Search each line below for "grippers", then return the lines where it appears.

Data extract below:

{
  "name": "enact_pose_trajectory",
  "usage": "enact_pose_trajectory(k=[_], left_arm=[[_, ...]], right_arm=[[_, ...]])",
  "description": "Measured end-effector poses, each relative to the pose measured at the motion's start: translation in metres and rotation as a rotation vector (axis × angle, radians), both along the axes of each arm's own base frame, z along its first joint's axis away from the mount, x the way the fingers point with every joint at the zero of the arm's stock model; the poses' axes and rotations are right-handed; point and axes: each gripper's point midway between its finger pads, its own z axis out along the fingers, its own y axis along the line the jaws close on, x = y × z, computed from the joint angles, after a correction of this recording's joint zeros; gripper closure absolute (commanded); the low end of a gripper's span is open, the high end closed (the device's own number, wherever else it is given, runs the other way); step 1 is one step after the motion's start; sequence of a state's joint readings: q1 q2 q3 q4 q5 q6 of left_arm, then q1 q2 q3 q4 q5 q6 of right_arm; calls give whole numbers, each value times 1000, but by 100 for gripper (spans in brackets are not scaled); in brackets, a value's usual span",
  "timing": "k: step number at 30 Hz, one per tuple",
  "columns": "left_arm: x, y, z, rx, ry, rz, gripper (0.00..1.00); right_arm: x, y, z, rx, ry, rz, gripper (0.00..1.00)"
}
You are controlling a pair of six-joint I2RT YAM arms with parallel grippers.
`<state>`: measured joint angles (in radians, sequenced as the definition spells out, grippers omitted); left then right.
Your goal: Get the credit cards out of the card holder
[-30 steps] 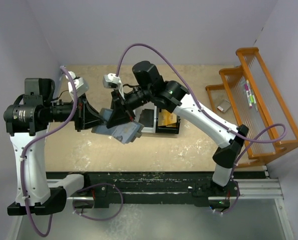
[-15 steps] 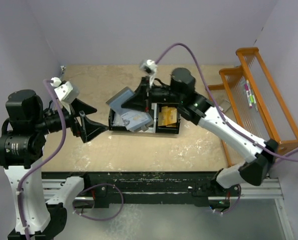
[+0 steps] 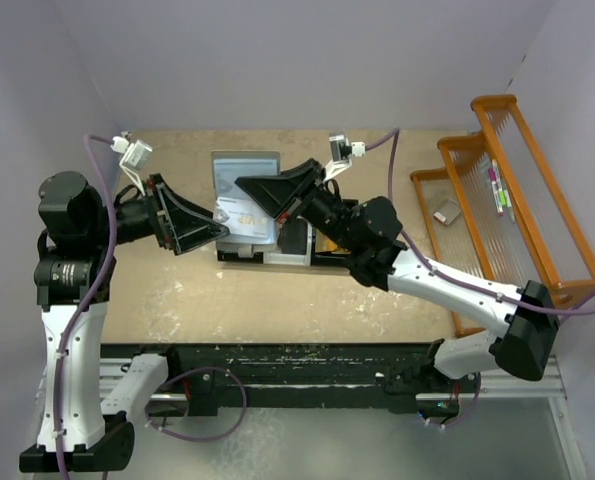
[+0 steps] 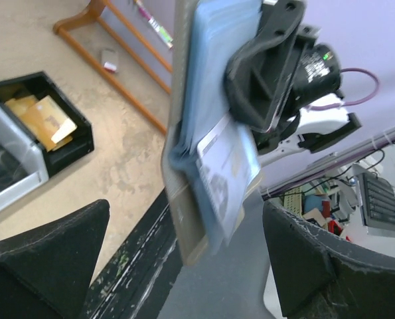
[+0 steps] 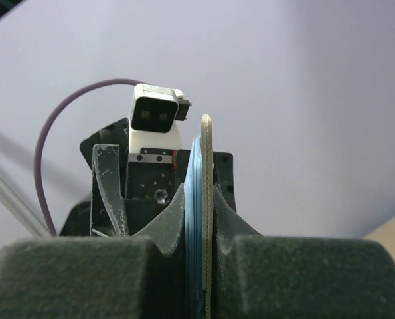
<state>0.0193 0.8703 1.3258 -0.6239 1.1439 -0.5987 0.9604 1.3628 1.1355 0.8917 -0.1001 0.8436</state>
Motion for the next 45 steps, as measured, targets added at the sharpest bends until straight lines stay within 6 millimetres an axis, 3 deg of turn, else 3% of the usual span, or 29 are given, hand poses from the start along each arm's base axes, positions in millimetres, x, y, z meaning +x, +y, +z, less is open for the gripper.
enact_pose_trajectory(k=[5, 12, 13, 15, 19, 22, 24, 28, 32, 33, 37, 39, 41, 45], left_arm=[[-10, -4, 21, -61, -29, -36, 14], [-19, -7, 21, -103, 6, -77, 58], [-18, -7, 21, -107, 14, -78, 60], [-17, -7, 20, -110, 28, -83, 56], [-16, -6, 18, -116, 52, -89, 34], [-15, -6, 15, -122, 80, -97, 31], [-16, -6, 15, -126, 92, -103, 35], [-15, -6, 13, -129, 101, -112, 56], [-14, -6, 9, -135, 126, -116, 97], [-14, -6, 8, -136, 130, -117, 100], [-13, -5, 4, -135, 157, -126, 100], [-15, -5, 0, -132, 179, -139, 100], [-13, -5, -3, -125, 180, -141, 100], [-3, -1, -8, -67, 162, -121, 100]], right_arm=[[-6, 4, 13, 93, 18, -29, 100], [-3, 4, 20, 180, 39, -79, 100], [-4, 6, 20, 185, 40, -78, 100], [-5, 10, 17, 188, 43, -79, 100], [-5, 11, 9, 192, 47, -89, 100], [-4, 12, 3, 183, 50, -102, 100], [-4, 12, 1, 180, 48, -104, 100], [-5, 11, 4, 188, 41, -104, 100], [-5, 11, 3, 188, 38, -105, 100], [-5, 11, 0, 182, 41, -106, 100], [-6, 13, -9, 168, 45, -91, 82], [-6, 13, -16, 156, 50, -79, 63], [-5, 11, -22, 133, 51, -39, 51], [18, -4, -35, 28, 33, 50, 42]])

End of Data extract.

(Your response):
You are controlling a pair of six-joint I2RT YAM arms with parallel grippers.
`<state>`: measured joint angles (in radians, sequenced as the definition spells out, grippers omitted); left then right.

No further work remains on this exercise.